What the task asks ::
From the material below, set down exactly the lines that run from the one containing "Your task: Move" to the one containing "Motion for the", minus the pictures.

Information provided ::
####################
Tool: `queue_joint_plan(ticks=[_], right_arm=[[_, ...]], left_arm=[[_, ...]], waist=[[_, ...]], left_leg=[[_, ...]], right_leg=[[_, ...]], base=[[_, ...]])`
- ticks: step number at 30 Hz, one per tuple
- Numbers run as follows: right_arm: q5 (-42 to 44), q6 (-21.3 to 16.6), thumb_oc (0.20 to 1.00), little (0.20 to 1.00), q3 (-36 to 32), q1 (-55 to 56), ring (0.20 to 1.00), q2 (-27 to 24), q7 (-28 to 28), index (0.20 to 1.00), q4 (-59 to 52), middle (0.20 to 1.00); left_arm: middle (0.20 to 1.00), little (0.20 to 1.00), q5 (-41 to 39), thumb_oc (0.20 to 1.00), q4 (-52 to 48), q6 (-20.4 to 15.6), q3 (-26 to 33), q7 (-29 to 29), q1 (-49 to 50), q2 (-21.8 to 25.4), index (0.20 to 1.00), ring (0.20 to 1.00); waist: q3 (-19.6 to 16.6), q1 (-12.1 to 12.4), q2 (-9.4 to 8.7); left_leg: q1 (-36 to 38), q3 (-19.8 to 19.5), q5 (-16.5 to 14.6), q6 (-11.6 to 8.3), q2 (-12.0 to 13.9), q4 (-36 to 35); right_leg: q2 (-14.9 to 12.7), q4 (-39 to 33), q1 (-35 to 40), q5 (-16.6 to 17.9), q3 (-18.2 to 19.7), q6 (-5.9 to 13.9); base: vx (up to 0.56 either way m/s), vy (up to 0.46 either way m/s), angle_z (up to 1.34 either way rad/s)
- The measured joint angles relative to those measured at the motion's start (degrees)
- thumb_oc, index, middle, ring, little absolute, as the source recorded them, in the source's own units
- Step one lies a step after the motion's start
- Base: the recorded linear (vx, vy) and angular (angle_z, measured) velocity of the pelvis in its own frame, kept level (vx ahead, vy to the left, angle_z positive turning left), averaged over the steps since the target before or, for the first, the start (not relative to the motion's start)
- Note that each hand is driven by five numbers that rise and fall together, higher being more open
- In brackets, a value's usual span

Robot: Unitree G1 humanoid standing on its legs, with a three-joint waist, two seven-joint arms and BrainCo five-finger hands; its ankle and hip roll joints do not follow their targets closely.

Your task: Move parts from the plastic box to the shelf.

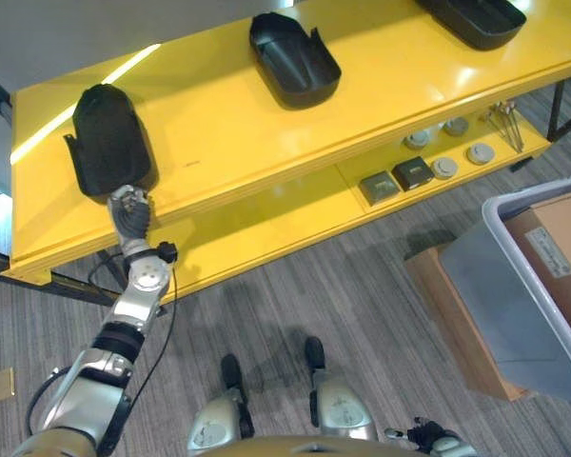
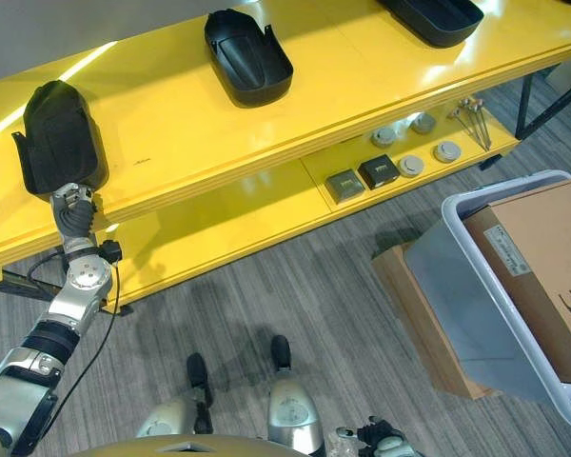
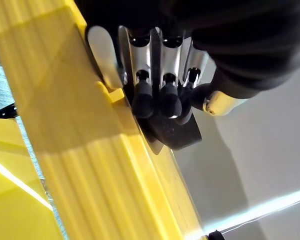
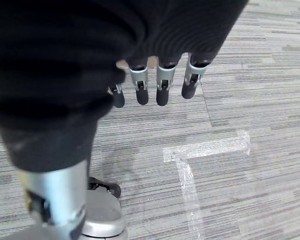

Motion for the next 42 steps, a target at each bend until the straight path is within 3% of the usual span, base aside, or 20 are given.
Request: queue_joint_plan(ticks=[5,13,19,24,35,42], right_arm=[[0.0,0.0,1.000,1.000,0.1,-0.7,1.000,0.0,0.0,1.000,0.0,1.000],[0.0,0.1,1.000,1.000,-0.2,-1.5,1.000,-0.1,0.0,1.000,0.0,1.000],[0.0,0.0,1.000,1.000,-0.3,-1.8,1.000,-0.1,0.0,1.000,0.0,1.000],[0.0,0.0,1.000,1.000,-1.0,-2.1,1.000,-0.1,0.0,1.000,0.0,1.000],[-1.9,-0.1,1.000,1.000,-1.3,-2.8,1.000,-0.2,0.0,1.000,1.4,1.000],[-2.1,-0.1,1.000,1.000,-1.3,-2.9,1.000,-0.3,0.0,1.000,2.0,1.000]], left_arm=[[0.200,0.200,-3.6,0.200,-0.2,-0.2,0.2,-1.7,-1.3,0.1,0.200,0.200],[0.200,0.200,-5.2,0.200,-11.3,3.9,1.7,-6.3,-1.8,1.7,0.200,0.200],[0.200,0.200,-5.2,0.200,-12.2,5.1,1.7,-8.0,-4.2,2.0,0.200,0.200],[0.200,0.200,-4.7,0.200,-22.8,7.3,1.6,-8.9,-3.6,2.5,0.200,0.200],[0.200,0.200,-4.9,0.200,-12.4,9.5,0.9,-9.7,-3.6,3.6,0.200,0.200],[0.200,0.200,-4.8,0.200,-15.4,8.4,0.7,-11.7,-2.6,3.5,0.200,0.200]], waist=[[0.5,0.2,-0.06],[1.9,0.7,-0.57],[2.1,0.0,-0.36],[2.2,0.4,-0.17],[2.6,-0.1,1.29],[2.6,0.4,1.30]], left_leg=[[-0.3,0.0,0.0,-0.01,0.0,0.0],[-1.0,0.0,0.6,0.13,0.0,0.0],[0.0,0.0,1.2,0.51,-0.2,0.0],[0.5,-0.2,1.1,0.60,-0.2,0.3],[1.1,-0.7,0.4,0.13,-0.1,0.0],[1.1,-0.8,0.9,0.31,-0.2,0.0]], right_leg=[[0.0,0.0,-0.2,0.0,0.1,0.00],[0.0,0.0,-0.9,0.6,0.2,-0.16],[0.0,0.4,0.3,1.1,0.0,0.02],[-0.1,0.4,1.1,0.9,-0.5,0.04],[0.0,0.0,1.7,0.2,-0.4,-0.37],[0.0,0.4,1.8,0.6,-0.6,-0.14]], base=[[0.00,0.000,0.00],[-0.01,-0.001,0.00],[0.00,0.000,0.01],[0.00,0.004,0.04],[0.00,0.001,0.01],[0.00,0.000,0.00]])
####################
Result of the exercise ::
Your task: Move parts from the plastic box to the shelf.


Motion for the next 42 steps, a target at each bend until the straight path is within 3% of the usual span, base aside, or 20 are given.

No more work is needed on this answer.